IC is an okay argument. But when it is used like this it fails hard. I mean "IC" doesn't work on characters who barely have a showing. Nagato hasn't been able to showcase his non-Rinnegan Ninjutsu feats in battle. He's always been converted or controlled to prevent that from happening.

Generally a rule of thumb is that characters use jutsu depending on whether or not they need them. If Obigato believes he needs a Fuuton, then he'll use it. If Obigato believes he needs a Katon, he'll certainly use it. 

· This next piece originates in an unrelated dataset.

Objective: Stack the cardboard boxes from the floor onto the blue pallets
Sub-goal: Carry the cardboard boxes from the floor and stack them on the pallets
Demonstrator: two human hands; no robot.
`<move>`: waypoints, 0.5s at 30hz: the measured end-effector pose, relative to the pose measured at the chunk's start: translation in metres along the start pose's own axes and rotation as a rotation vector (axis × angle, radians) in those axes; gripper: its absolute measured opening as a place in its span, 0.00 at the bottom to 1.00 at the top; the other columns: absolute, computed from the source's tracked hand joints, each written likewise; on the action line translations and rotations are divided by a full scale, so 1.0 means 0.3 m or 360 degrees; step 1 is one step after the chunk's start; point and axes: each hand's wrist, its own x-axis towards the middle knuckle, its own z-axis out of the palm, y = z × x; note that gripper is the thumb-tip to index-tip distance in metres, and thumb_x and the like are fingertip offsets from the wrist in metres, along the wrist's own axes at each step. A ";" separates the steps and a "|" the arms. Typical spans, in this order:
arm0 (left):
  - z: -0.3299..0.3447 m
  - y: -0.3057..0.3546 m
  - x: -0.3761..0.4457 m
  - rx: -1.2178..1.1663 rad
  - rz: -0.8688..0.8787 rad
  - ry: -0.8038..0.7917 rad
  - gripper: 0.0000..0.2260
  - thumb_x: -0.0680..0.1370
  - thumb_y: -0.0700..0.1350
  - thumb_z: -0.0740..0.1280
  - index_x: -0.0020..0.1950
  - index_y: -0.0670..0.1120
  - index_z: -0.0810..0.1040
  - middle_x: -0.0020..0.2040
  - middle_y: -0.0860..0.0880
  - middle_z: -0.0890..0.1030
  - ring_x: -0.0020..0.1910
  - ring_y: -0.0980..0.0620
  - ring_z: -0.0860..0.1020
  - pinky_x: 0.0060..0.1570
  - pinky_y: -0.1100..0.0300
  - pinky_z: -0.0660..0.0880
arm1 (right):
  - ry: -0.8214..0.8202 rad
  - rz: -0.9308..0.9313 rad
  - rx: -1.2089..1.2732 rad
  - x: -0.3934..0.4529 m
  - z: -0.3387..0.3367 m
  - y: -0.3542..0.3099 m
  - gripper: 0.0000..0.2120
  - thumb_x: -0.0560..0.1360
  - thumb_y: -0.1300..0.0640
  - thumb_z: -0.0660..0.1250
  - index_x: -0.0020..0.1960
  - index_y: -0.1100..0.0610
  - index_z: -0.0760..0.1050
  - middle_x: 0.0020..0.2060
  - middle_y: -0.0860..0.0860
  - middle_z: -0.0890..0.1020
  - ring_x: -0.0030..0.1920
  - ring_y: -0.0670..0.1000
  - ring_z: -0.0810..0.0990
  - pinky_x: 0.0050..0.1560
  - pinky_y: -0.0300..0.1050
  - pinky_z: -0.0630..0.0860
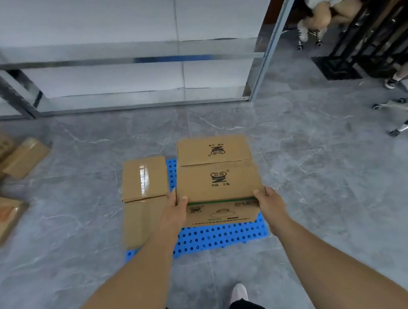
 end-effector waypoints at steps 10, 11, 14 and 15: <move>0.219 -0.236 0.079 -0.0184 -0.0092 0.0184 0.25 0.80 0.52 0.56 0.76 0.56 0.53 0.67 0.52 0.70 0.53 0.53 0.70 0.51 0.58 0.67 | -0.0108 -0.0048 -0.0035 0.181 0.014 0.273 0.05 0.79 0.54 0.59 0.52 0.51 0.72 0.45 0.48 0.79 0.44 0.48 0.77 0.40 0.42 0.71; 0.230 -0.264 0.089 -0.0192 -0.0093 0.0207 0.24 0.80 0.51 0.56 0.75 0.54 0.55 0.67 0.51 0.70 0.52 0.54 0.71 0.50 0.58 0.67 | -0.0113 -0.0051 -0.0034 0.187 0.026 0.304 0.05 0.79 0.54 0.59 0.52 0.51 0.72 0.45 0.48 0.79 0.44 0.47 0.77 0.38 0.41 0.71; 0.255 -0.329 0.125 -0.0152 -0.0151 0.0284 0.23 0.79 0.51 0.57 0.73 0.49 0.60 0.59 0.49 0.74 0.46 0.55 0.73 0.43 0.61 0.68 | -0.0142 -0.0055 -0.0066 0.213 0.048 0.383 0.06 0.79 0.55 0.59 0.54 0.52 0.72 0.45 0.48 0.79 0.43 0.46 0.77 0.37 0.40 0.72; 0.263 -0.343 0.138 -0.0150 -0.0174 0.0297 0.22 0.79 0.52 0.58 0.72 0.49 0.62 0.54 0.50 0.75 0.42 0.56 0.73 0.38 0.61 0.67 | -0.0150 -0.0059 -0.0061 0.225 0.054 0.401 0.07 0.79 0.55 0.59 0.55 0.53 0.73 0.46 0.49 0.79 0.44 0.47 0.77 0.38 0.42 0.72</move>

IC would be perfect for you to use if we had Nagato actually fight a battle where he didn't need to rely purely on the Rinnegan; if Nagato was controlled by a foe who knew about his abilities other than the Rinnegan.

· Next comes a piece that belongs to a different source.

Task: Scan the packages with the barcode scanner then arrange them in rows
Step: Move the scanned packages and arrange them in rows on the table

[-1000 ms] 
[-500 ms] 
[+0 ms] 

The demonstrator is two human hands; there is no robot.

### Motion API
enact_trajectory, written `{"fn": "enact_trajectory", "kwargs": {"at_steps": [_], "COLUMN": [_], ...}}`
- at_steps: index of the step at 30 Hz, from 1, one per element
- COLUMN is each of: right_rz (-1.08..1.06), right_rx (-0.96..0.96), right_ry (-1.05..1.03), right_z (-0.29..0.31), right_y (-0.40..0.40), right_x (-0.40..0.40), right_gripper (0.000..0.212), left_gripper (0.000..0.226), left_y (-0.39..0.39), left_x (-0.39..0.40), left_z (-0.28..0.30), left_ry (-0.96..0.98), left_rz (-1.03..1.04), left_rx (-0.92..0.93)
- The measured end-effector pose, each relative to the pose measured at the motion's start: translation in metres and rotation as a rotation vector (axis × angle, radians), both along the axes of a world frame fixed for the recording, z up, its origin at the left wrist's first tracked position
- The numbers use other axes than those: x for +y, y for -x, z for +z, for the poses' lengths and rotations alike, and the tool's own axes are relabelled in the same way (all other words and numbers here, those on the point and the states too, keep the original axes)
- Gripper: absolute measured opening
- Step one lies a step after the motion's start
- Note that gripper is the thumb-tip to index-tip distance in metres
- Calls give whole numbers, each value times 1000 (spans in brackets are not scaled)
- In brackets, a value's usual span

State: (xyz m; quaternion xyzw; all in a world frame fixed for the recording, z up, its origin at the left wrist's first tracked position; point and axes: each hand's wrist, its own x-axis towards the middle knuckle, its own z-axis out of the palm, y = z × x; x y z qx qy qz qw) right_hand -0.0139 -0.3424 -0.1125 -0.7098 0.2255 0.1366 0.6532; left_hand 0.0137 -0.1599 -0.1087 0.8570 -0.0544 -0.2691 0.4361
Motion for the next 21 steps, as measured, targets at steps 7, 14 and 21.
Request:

That isn't the case, however. Therefore you _could_ make a "IC" point here, but you wouldn't have a solid point given the lack of IC Nagato battles. Keep in mind I differentiated between Nagato, Pain and a controlled Nagato's fighting styles for very obvious reasons. 

Though this is interesting you could pull a random "it isn't IC for him" but someone else could also pull a random "it is IC for him" given that a] Nagato did use a Fuuton in his youth and b] Jiraiya seemed to think he'd be competent enough with Fuuton (among other things) to warrant his (Jiraiya's) SM use. 

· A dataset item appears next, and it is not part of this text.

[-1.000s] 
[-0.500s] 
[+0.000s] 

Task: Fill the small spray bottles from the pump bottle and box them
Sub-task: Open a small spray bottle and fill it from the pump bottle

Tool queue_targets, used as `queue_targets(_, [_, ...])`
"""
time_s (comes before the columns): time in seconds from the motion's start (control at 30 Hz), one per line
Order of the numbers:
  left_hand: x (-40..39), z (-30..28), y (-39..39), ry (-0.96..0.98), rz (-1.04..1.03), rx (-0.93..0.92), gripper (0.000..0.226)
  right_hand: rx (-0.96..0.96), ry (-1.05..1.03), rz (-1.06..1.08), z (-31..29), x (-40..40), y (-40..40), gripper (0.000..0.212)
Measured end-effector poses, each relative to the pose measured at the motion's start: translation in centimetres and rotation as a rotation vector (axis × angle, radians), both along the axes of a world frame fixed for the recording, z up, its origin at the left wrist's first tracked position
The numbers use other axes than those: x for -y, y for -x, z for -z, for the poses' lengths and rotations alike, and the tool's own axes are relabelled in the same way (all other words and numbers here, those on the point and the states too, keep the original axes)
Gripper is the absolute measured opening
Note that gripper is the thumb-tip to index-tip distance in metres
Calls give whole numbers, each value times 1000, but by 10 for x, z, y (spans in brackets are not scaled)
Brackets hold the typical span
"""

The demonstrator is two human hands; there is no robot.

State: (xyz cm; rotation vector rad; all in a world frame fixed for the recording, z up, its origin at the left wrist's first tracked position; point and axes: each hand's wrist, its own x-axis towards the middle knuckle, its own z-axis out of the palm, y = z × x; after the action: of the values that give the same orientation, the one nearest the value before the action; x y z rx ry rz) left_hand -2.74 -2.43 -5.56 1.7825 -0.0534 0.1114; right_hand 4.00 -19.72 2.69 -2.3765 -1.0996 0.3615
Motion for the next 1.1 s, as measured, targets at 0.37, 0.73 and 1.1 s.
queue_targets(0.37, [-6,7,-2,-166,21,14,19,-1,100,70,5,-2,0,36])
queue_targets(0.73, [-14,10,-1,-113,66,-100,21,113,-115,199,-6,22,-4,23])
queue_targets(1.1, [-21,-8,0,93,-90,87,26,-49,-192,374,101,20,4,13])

Why use things like Fuuton with Rinnegan and Kamui? Well Obigato has full knowledge, and if Obigato concludes, like others, that the Fuuton would work effectively against the Genjutsu. Then he'll deduce just that. 


----

Clones feints would fail against a sensor given they'd sense both chakra signatures. Thus it would be obvious to Obigato that Jinato is obviously trying to use a clone feint for some reason. The best guess would be for the toad song given that's the only stall worthy jutsu Jinato has. Especially since the Jiraiya component of Jinato has tried that against the Nagato component of Obigato. 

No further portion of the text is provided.